*What the exercise asks*
Pictures aside, quote the whole listing exactly.

── Provided material

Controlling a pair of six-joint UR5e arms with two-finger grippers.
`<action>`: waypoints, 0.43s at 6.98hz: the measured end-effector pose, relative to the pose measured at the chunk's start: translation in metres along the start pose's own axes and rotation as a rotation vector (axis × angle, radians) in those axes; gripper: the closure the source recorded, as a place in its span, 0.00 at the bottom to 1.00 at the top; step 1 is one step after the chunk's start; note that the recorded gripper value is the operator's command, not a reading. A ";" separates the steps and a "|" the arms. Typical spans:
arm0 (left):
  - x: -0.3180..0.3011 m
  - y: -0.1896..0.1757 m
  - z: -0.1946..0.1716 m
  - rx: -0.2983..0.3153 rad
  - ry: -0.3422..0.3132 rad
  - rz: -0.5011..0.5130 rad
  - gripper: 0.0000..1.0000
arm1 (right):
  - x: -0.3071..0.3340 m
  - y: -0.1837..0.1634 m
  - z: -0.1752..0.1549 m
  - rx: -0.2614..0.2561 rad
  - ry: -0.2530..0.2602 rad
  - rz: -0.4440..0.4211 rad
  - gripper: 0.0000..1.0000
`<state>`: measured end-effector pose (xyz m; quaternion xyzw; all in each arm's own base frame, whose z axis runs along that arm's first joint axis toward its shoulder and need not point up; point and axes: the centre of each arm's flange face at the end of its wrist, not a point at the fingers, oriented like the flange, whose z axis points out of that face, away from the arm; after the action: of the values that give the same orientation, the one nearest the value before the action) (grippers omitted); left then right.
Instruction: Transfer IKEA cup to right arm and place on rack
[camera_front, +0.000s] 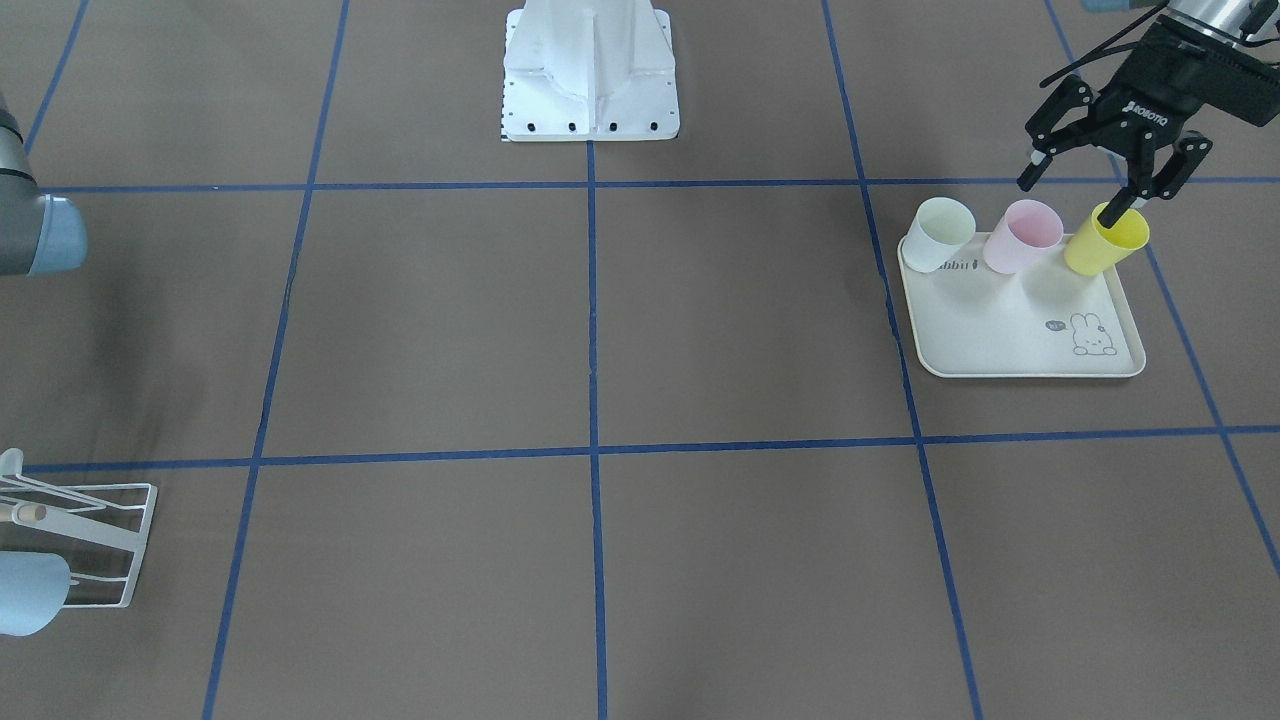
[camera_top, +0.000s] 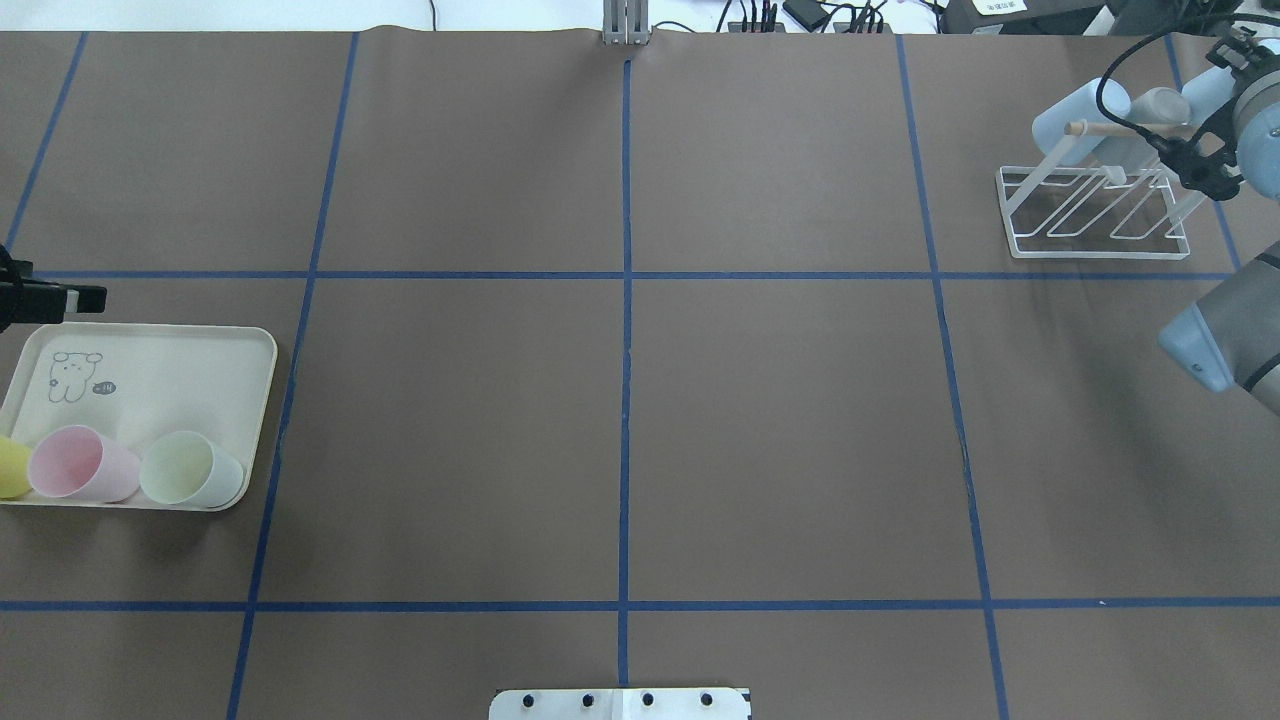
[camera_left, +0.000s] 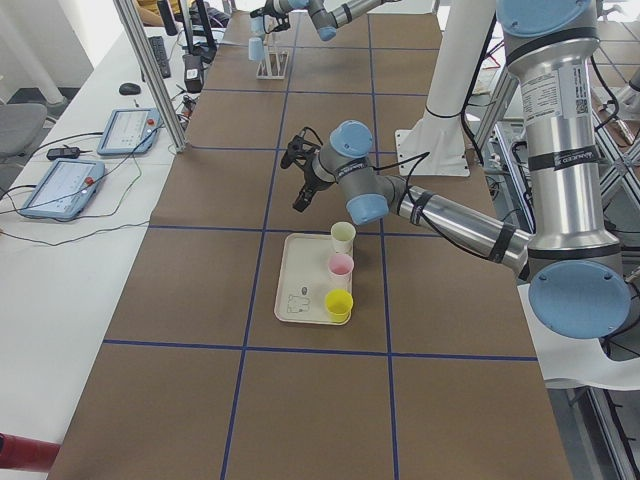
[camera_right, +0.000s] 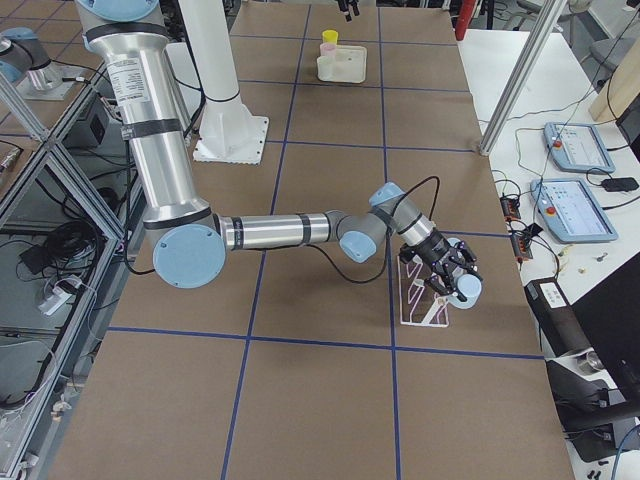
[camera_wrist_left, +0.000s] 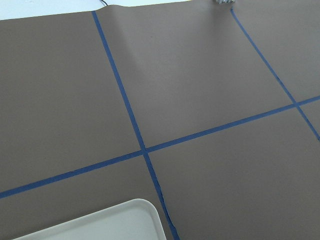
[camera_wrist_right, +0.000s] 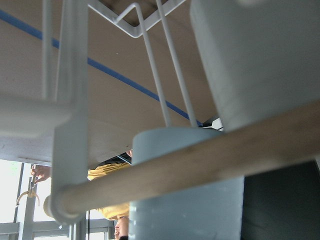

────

*Your response*
Controlling a pair of six-joint UR5e arms with two-finger grippers.
`<action>`: waypoints, 0.43s at 6.98hz: the measured end-effector pose, relative to the pose measured at the chunk's start: translation in metres along the start pose's own axes and rotation as a rotation vector (axis × angle, radians) in those axes; gripper: the closure the source recorded, as a place in its span, 0.00 at the bottom to 1.00 at the top; step 1 is one step after the chunk's start; note that the recorded gripper value is the operator's command, not a reading. A ";" separates the steps and a "|" the arms. Typical spans:
arm0 (left):
  - x: -0.3180..0.3011 m
  - y: -0.1896..0.1757 m
  - z: -0.1946..0.1716 m
  - rx: -0.2983..0.3153 rad
  - ry: -0.3422..0.3132 rad
  - rz: -0.5011..0.5130 rad
  - gripper: 0.0000..1.0000
arm1 (right):
  - x: -0.3071..0.3340 m
  - y: -0.1837..0.1634 m
  - z: -0.1752..0.1549 m
  - rx: -0.2614..0.2561 rad
  - ry: -0.2530..0.2602 rad
  - rz: -0.4440..0.4211 rad
  - gripper: 0.0000..1.0000
`<state>`: measured end-effector pose (xyz m; quaternion xyzw; all in each arm's own base frame, whose z axis runs along that arm's first joint axis toward its shoulder and need not point up; point and axes: the centre of each arm's flange face at the end of its wrist, not a point at the fingers, oriented like the flange, whose z axis points out of that face, away from the arm; after the action: of the values that give the same orientation, the one nearest the value before the action) (grippers omitted); left then right.
Instruction: Transfer IKEA cup to right arm and place on rack
[camera_front, +0.000s] 
[camera_top, +0.000s] 
[camera_left, +0.000s] 
[camera_right, +0.000s] 
[camera_wrist_left, +0.000s] 
[camera_wrist_right, +0.000s] 

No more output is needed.